Campania

lo scontro tra candidati si sposta sui social


Dopo la lite durante la processione di San Michele lo scontro tra i candidati a sindaco di Trentola Ducenta, Michele Apicella e Michele Griffo, si sposta sui social.

I due candidati dicono la propria versione dopo che il video della sfuriata ha fatto il giro della rete, suscitando indignazione nella cittadinanza per l’aver trasformato un momento religioso particolarmente sentito, come la processione del Santo Patrono, in uno scontro aperto tra due fazioni in lotta per le amministrative.

La versione di Apicella

Ad aprire le danze è stato Apicella che ha dichiarato che durante la processione “il candidato sindaco Michele Griffo ha iniziato ad urlare sostenendo che i candidati presenti nelle vicinanze del corteo avrebbero dovuto allontanarsi o indietreggiare – spiega Apicella – Di fronte a tale atteggiamento, l’ho invitato a mantenere la calma e ad evitare comportamenti fuori luogo in un momento così importante per la nostra comunità. La sua risposta è stata aggressiva e offensiva: mi ha intimato più volte di andare via, rivolgendosi nei miei confronti con espressioni offensive e dandomi ripetutamente dello “scemo”. A quel punto, e di questo mi dispiaccio sinceramente, sono stato costretto ad alzare i toni per difendere la mia dignità, chiedendo come si permettesse di rivolgermi tali parole. Ancora più grave è stato quando ha avuto l’ardire di definirmi “camorrista”: un’accusa che mai può appartenere alla mia persona, e Michele Griffo lo sa bene. Non aggiungo altro. Al di là della mia persona, ciò che ritengo ancora più grave è l’attacco rivolto all’istituzione che rappresento e, di conseguenza, all’intera città di Trentola Ducenta. Desidero comunque scusarmi con la cittadinanza, con il parroco Don Marcello, con il Comitato Festeggiamenti e con tutti i fedeli presenti per lo spiacevole episodio verificatosi durante una manifestazione religiosa che avrebbe dovuto rappresentare un momento di raccoglimento, rispetto e serenità per l’intera comunità. Ritengo però vergognoso e inqualificabile quanto accaduto ieri”.

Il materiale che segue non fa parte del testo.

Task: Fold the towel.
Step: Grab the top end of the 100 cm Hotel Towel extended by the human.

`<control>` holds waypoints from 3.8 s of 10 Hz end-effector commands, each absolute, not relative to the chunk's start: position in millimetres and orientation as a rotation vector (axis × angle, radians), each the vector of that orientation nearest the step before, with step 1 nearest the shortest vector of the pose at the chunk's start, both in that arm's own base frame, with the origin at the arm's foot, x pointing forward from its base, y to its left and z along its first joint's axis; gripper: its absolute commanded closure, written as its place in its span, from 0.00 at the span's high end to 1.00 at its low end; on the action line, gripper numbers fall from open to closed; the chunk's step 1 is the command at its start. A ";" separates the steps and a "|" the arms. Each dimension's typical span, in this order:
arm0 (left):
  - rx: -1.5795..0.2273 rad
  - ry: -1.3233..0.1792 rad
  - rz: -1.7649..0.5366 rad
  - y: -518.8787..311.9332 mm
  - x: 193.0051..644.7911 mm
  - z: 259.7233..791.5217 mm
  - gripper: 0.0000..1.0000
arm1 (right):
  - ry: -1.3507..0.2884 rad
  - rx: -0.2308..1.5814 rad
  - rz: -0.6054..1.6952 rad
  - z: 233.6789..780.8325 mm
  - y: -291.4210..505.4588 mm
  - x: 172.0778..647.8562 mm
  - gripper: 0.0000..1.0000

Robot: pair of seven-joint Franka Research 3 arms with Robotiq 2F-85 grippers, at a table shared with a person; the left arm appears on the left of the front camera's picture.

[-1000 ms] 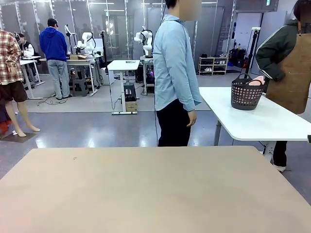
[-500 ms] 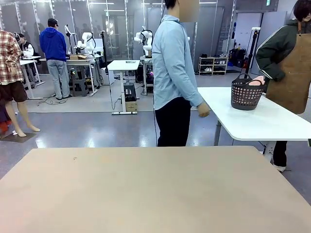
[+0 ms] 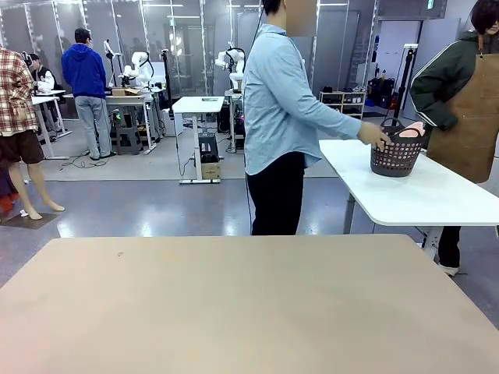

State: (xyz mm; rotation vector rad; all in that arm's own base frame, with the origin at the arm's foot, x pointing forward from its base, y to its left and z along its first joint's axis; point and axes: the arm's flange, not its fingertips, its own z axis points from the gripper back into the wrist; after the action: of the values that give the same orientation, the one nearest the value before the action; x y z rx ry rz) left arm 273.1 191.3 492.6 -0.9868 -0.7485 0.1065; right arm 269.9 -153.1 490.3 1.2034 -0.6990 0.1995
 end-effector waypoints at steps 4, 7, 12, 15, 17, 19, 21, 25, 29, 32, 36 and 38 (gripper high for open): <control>-1.005 -0.765 0.091 192.5 276.1 493.5 1.00 | -0.715 1.210 0.210 491.9 -153.4 272.6 1.00; -1.005 -0.765 0.091 192.5 276.1 493.5 1.00 | -0.715 1.210 0.210 491.9 -153.4 272.6 1.00; -1.005 -0.765 0.091 192.5 276.1 493.5 1.00 | -0.715 1.210 0.210 491.9 -153.4 272.6 1.00; -1.005 -0.765 0.091 192.5 276.1 493.5 1.00 | -0.715 1.210 0.210 491.9 -153.4 272.6 1.00; -1.005 -0.765 0.091 192.5 276.1 493.5 1.00 | -0.715 1.210 0.210 491.9 -153.4 272.6 1.00; -1.005 -0.765 0.091 192.5 276.1 493.5 1.00 | -0.715 1.210 0.210 491.9 -153.4 272.6 1.00; -1.005 -0.765 0.091 192.5 276.1 493.5 1.00 | -0.715 1.210 0.210 491.9 -153.4 272.6 1.00; -1.005 -0.765 0.091 192.5 276.1 493.5 1.00 | -0.715 1.210 0.210 491.9 -153.4 272.6 1.00; -1.005 -0.765 0.091 192.5 276.1 493.5 1.00 | -0.715 1.210 0.210 491.9 -153.4 272.6 1.00; -1.005 -0.765 0.091 192.5 276.1 493.5 1.00 | -0.715 1.210 0.210 491.9 -153.4 272.6 1.00; -1.005 -0.765 0.091 192.5 276.1 493.5 1.00 | -0.715 1.210 0.210 491.9 -153.4 272.6 1.00; -1.005 -0.765 0.091 192.5 276.1 493.5 1.00 | -0.715 1.210 0.210 491.9 -153.4 272.6 1.00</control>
State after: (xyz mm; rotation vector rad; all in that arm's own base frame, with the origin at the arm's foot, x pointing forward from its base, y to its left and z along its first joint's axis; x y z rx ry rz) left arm 272.8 191.1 492.4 -0.9879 -0.7431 0.1082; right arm 270.8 -152.5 490.2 1.2061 -0.6981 0.1974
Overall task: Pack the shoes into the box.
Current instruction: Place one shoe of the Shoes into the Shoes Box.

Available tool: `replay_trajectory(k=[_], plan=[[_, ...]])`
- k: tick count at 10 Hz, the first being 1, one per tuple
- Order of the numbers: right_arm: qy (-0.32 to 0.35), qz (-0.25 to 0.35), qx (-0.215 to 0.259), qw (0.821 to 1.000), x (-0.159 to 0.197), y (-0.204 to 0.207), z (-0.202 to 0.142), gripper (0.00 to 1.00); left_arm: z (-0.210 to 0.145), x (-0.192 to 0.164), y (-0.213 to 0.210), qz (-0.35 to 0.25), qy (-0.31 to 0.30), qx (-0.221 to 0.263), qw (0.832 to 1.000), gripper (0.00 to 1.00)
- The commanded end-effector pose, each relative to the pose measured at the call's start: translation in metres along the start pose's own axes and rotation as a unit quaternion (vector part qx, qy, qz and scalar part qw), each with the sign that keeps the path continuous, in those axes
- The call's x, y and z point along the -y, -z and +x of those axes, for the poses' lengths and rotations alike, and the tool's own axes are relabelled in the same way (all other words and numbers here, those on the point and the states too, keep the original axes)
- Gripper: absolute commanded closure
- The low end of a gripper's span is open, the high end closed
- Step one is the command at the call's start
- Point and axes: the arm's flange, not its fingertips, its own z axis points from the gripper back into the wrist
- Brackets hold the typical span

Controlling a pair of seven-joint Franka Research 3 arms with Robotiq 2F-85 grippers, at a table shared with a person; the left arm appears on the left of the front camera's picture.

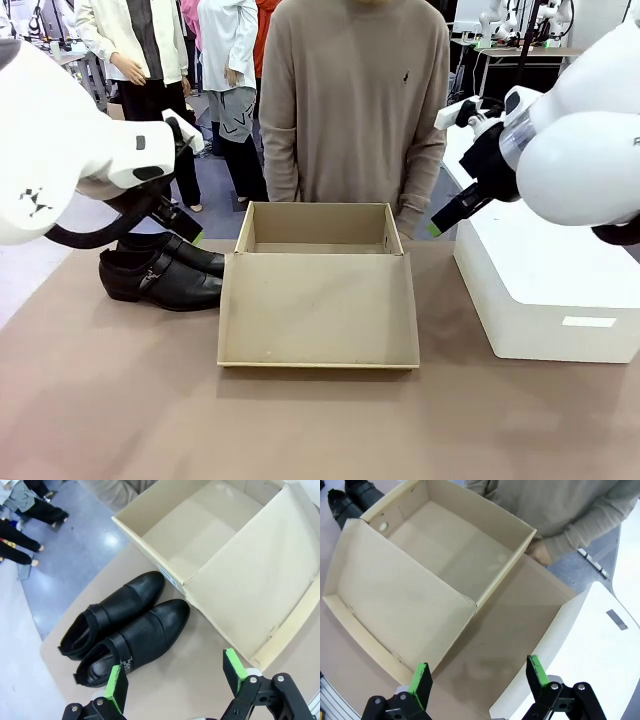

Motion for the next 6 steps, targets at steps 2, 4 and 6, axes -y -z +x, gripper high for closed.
replay_trajectory(k=[2, 4, 6], plan=[[-0.032, 0.054, 0.041, 0.997, 0.011, -0.019, -0.008, 0.0, -0.003, -0.006, -0.024, -0.019, 0.053, 0.03, 0.998, 0.0], [-0.072, 0.106, 0.093, 0.987, 0.015, -0.044, -0.015, 0.0, -0.001, -0.01, -0.046, -0.063, 0.117, 0.078, 0.988, 0.0], [-0.098, 0.135, 0.122, 0.978, 0.018, -0.059, -0.019, 0.0, -0.002, -0.017, -0.054, -0.113, 0.162, 0.113, 0.974, 0.0]])
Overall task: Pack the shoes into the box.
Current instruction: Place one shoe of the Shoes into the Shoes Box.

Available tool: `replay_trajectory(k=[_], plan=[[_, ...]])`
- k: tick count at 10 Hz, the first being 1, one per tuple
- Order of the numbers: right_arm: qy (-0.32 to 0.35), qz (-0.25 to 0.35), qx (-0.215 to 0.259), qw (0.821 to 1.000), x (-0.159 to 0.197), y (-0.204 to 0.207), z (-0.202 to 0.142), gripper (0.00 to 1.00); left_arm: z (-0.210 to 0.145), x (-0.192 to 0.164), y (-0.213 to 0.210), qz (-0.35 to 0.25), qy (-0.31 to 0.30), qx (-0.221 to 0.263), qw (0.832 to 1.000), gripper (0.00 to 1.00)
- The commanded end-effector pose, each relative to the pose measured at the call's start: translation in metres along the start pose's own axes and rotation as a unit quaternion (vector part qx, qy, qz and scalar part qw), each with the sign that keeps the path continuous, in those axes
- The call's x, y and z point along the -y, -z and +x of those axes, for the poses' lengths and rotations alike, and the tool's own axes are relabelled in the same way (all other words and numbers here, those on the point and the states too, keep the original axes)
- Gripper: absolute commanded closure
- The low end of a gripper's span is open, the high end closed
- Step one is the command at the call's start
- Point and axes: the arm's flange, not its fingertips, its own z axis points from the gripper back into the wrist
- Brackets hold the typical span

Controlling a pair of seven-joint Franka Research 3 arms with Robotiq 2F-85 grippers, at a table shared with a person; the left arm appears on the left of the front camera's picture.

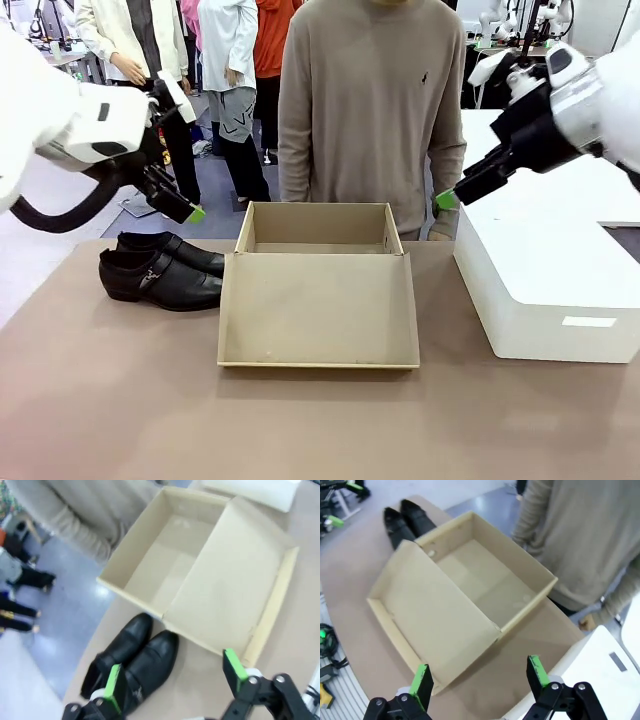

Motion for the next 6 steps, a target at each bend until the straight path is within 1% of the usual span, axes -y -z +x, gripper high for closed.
replay_trajectory(k=[1, 3, 4, 6], plan=[[-0.03, 0.056, 0.031, 0.998, 0.003, -0.006, -0.018, 0.0, -0.018, -0.017, -0.008, -0.067, 0.024, 0.033, 0.997, 0.0], [-0.053, 0.093, 0.057, 0.993, 0.002, -0.014, -0.021, 0.0, -0.025, -0.027, -0.01, -0.117, 0.031, 0.073, 0.99, 0.0], [-0.06, 0.107, 0.071, 0.99, 0.002, -0.017, -0.022, 0.0, -0.029, -0.029, -0.009, -0.127, 0.032, 0.084, 0.988, 0.0], [-0.063, 0.117, 0.079, 0.988, 0.002, -0.018, -0.023, 0.0, -0.033, -0.032, -0.003, -0.131, 0.025, 0.081, 0.988, 0.0]])
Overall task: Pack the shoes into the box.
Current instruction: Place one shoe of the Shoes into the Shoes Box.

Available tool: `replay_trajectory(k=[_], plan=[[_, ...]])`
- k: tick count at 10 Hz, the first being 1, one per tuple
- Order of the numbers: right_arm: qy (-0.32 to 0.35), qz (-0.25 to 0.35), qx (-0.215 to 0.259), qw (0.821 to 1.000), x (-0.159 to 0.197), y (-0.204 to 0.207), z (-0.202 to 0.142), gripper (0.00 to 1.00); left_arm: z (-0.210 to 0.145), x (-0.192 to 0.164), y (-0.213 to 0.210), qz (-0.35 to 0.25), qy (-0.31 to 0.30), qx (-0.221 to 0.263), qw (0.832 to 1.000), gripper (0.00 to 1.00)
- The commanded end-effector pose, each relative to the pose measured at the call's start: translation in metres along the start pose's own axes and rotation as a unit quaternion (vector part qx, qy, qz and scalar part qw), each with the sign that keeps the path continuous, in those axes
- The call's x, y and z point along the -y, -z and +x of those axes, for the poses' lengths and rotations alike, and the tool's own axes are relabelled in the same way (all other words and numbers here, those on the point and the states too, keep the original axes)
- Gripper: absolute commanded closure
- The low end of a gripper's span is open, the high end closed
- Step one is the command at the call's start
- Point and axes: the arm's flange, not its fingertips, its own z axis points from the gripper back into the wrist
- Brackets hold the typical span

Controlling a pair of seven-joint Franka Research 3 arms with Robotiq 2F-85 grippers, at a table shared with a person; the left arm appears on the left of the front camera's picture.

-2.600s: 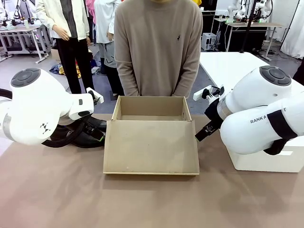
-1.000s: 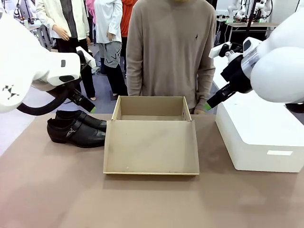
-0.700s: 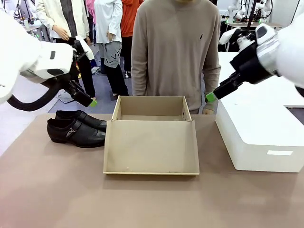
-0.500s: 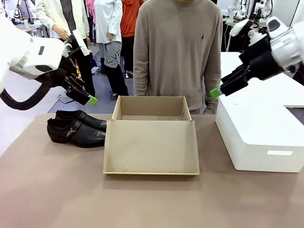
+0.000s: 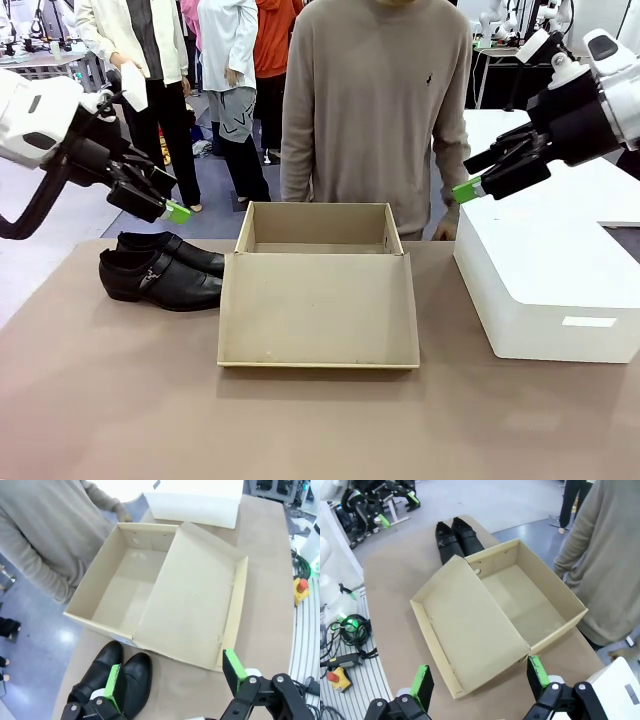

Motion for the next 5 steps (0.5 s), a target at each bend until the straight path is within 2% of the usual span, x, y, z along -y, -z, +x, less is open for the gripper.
replay_trajectory(k=[1, 5], plan=[[-0.011, 0.017, 0.015, 1.0, -0.002, 0.005, -0.013, 0.0, -0.001, -0.009, 0.006, -0.001, -0.015, 0.001, 1.0, 0.0], [0.001, 0.007, 0.003, 1.0, 0.0, 0.001, -0.001, 0.0, 0.0, 0.0, 0.0, 0.0, 0.0, 0.0, 1.0, 0.0]])
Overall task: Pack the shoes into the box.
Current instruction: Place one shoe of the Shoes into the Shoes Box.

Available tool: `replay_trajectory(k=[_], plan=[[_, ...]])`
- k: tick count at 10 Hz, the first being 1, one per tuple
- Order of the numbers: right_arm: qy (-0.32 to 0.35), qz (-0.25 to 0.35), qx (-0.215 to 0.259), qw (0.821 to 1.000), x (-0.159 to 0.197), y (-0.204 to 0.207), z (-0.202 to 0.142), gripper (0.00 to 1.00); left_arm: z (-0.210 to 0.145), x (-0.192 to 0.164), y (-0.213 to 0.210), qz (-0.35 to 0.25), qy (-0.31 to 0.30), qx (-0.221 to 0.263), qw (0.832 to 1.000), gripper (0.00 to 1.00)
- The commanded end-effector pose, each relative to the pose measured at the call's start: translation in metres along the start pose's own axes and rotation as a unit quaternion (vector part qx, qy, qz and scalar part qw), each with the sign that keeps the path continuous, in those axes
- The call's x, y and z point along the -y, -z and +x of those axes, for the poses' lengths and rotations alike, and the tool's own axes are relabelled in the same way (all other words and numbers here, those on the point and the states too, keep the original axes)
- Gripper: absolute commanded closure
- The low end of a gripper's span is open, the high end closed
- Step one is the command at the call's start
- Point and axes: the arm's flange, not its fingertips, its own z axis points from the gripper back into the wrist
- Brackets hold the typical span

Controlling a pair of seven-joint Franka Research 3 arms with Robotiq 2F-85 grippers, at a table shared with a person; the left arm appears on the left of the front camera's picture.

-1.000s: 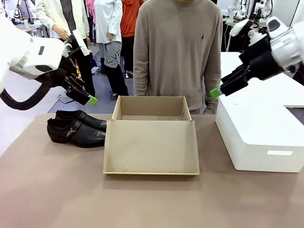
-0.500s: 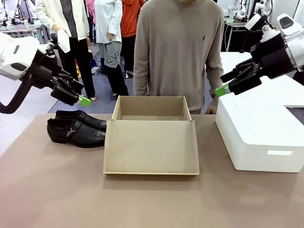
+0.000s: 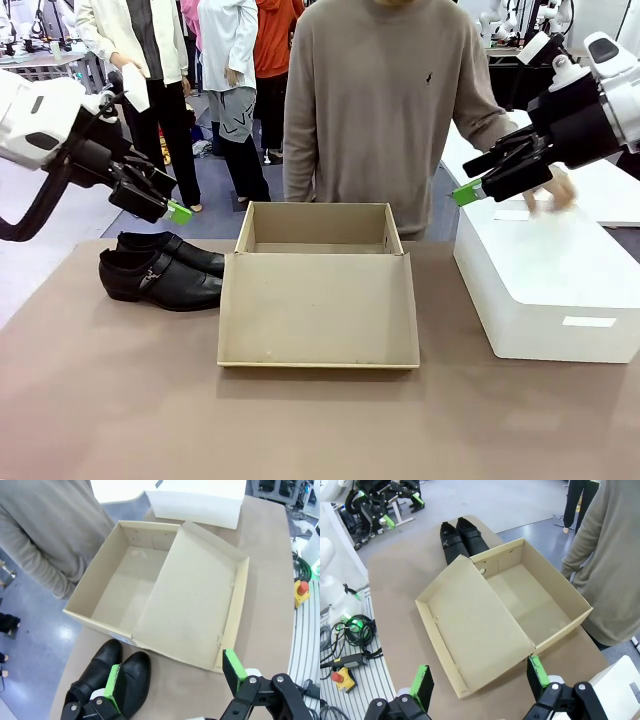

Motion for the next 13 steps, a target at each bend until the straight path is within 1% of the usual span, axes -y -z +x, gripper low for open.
replay_trajectory(k=[1, 3, 6, 7, 8, 9, 10, 11, 13], plan=[[-0.009, 0.003, 0.006, 1.0, 0.002, 0.001, 0.001, 0.0, -0.003, -0.003, 0.0, -0.006, 0.009, 0.003, 1.0, 0.0], [-0.009, 0.003, 0.006, 1.0, 0.002, 0.001, 0.001, 0.0, 0.0, 0.0, -0.001, 0.001, 0.001, -0.001, 1.0, 0.0], [-0.009, 0.003, 0.006, 1.0, 0.002, 0.001, 0.001, 0.0, 0.003, -0.021, -0.013, 0.001, 0.04, -0.066, 0.997, 0.0], [-0.009, 0.003, 0.006, 1.0, 0.002, 0.001, 0.001, 0.0, 0.006, -0.033, -0.019, -0.011, 0.064, -0.102, 0.993, 0.0], [-0.009, 0.003, 0.006, 1.0, 0.002, 0.001, 0.001, 0.0, 0.01, -0.042, -0.022, -0.016, 0.081, -0.129, 0.988, 0.0], [-0.009, 0.003, 0.006, 1.0, 0.002, 0.001, 0.001, 0.0, 0.014, -0.054, -0.023, -0.033, 0.105, -0.156, 0.982, 0.0], [-0.009, 0.003, 0.006, 1.0, 0.002, 0.001, 0.001, 0.0, 0.017, -0.07, -0.019, -0.049, 0.122, -0.193, 0.972, 0.0], [-0.009, 0.003, 0.006, 1.0, 0.002, 0.001, 0.001, 0.0, 0.02, -0.084, -0.017, -0.056, 0.136, -0.22, 0.964, 0.0], [-0.009, 0.003, 0.006, 1.0, 0.002, 0.001, 0.001, 0.0, 0.025, -0.114, -0.01, -0.071, 0.17, -0.26, 0.948, 0.0]])
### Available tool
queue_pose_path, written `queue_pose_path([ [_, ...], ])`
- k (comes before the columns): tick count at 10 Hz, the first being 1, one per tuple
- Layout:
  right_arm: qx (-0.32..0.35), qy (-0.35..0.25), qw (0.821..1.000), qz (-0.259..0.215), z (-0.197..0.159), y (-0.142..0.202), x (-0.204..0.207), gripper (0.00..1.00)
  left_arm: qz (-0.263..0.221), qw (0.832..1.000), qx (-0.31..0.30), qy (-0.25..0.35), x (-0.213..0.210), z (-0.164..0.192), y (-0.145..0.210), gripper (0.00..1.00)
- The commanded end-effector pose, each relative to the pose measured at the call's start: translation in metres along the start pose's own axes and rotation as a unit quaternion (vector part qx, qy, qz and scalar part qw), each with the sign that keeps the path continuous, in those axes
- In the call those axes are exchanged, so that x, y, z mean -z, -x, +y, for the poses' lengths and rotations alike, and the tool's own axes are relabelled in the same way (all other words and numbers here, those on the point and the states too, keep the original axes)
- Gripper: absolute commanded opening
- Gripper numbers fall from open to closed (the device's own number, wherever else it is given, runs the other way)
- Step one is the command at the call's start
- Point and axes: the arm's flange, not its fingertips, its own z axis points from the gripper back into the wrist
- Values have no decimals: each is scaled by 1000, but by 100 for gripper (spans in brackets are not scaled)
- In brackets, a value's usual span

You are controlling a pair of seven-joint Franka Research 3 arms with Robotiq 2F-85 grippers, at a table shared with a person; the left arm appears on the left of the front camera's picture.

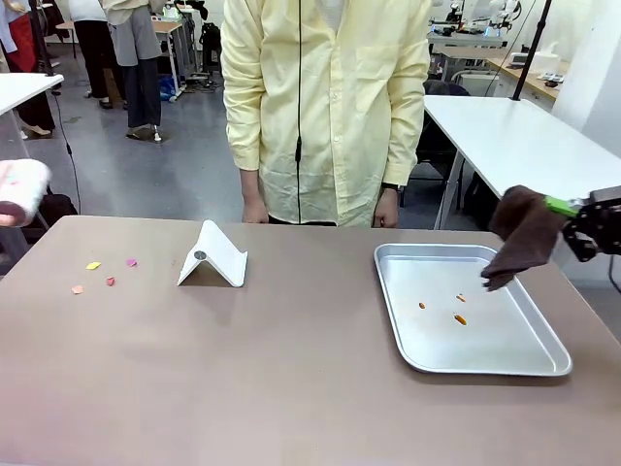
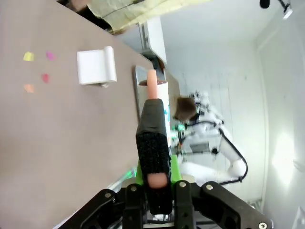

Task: Clean the surface of the table.
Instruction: Hold the Lint Roller with your left hand and the towel with your right hand.

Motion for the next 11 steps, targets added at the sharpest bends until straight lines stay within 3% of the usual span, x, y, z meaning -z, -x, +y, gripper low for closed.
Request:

Griffo annuncia la querela

Dal canto suo, Griffo comincia dallo scusarsi: “Un momento di fede e di comunità non meritava di essere turbato da alcun tipo di tensione, indipendentemente da chi ne abbia avuto la responsabilità. Di questo mi rammarico sinceramente. Mi sarei aspettato, inoltre, che il Sindaco rivolgesse le sue scuse anche a me – e in particolare per aver usato quelle parole davanti a mio nipote, un minore, che era presente al mio fianco. Certi toni non sono accettabili in nessun contesto. Davanti a un bambino, lo sono ancora meno”.

Poi la ricostruzione dei fatti. “Ero intento a seguire la processione di San Michele Arcangelo per le vie cittadine – racconta – Sicché, Apicella, assente per gran parte del tragitto del Santo, ad un certo punto è stato notiziato da qualche suo “informatore” circa la mia presenza in loco, e subito si è precipitato sul posto con la sua rampante super car elettrica americana accompagnato da un manipolo di suoi candidati al consiglio comunale. Ivi giunto ha preteso che io non partecipassi alla processione, ovvero che fossi allocato nella coda della stessa. All’udire ciò, mi sono ribellato. Di tutta risposta, in questo frangente ho detto ad Apicella di “non fare lo scemo” e di “allontanarsi”; e ciò proprio in ragione delle prepotenze dallo stesso messe in opera. Viepiù ho utilizzato la espressione “non fare il camorrista” proprio a voler significare che non mi avrebbe potuto imporre di non partecipare ad una pubblica processione religiosa”, conclude.

Griffo ribadisce l’adozione delle iniziative legali del caso, allegando all’autorità giudiziaria anche ulteriori video che sono stati realizzati e che hanno immortalato l’episodio.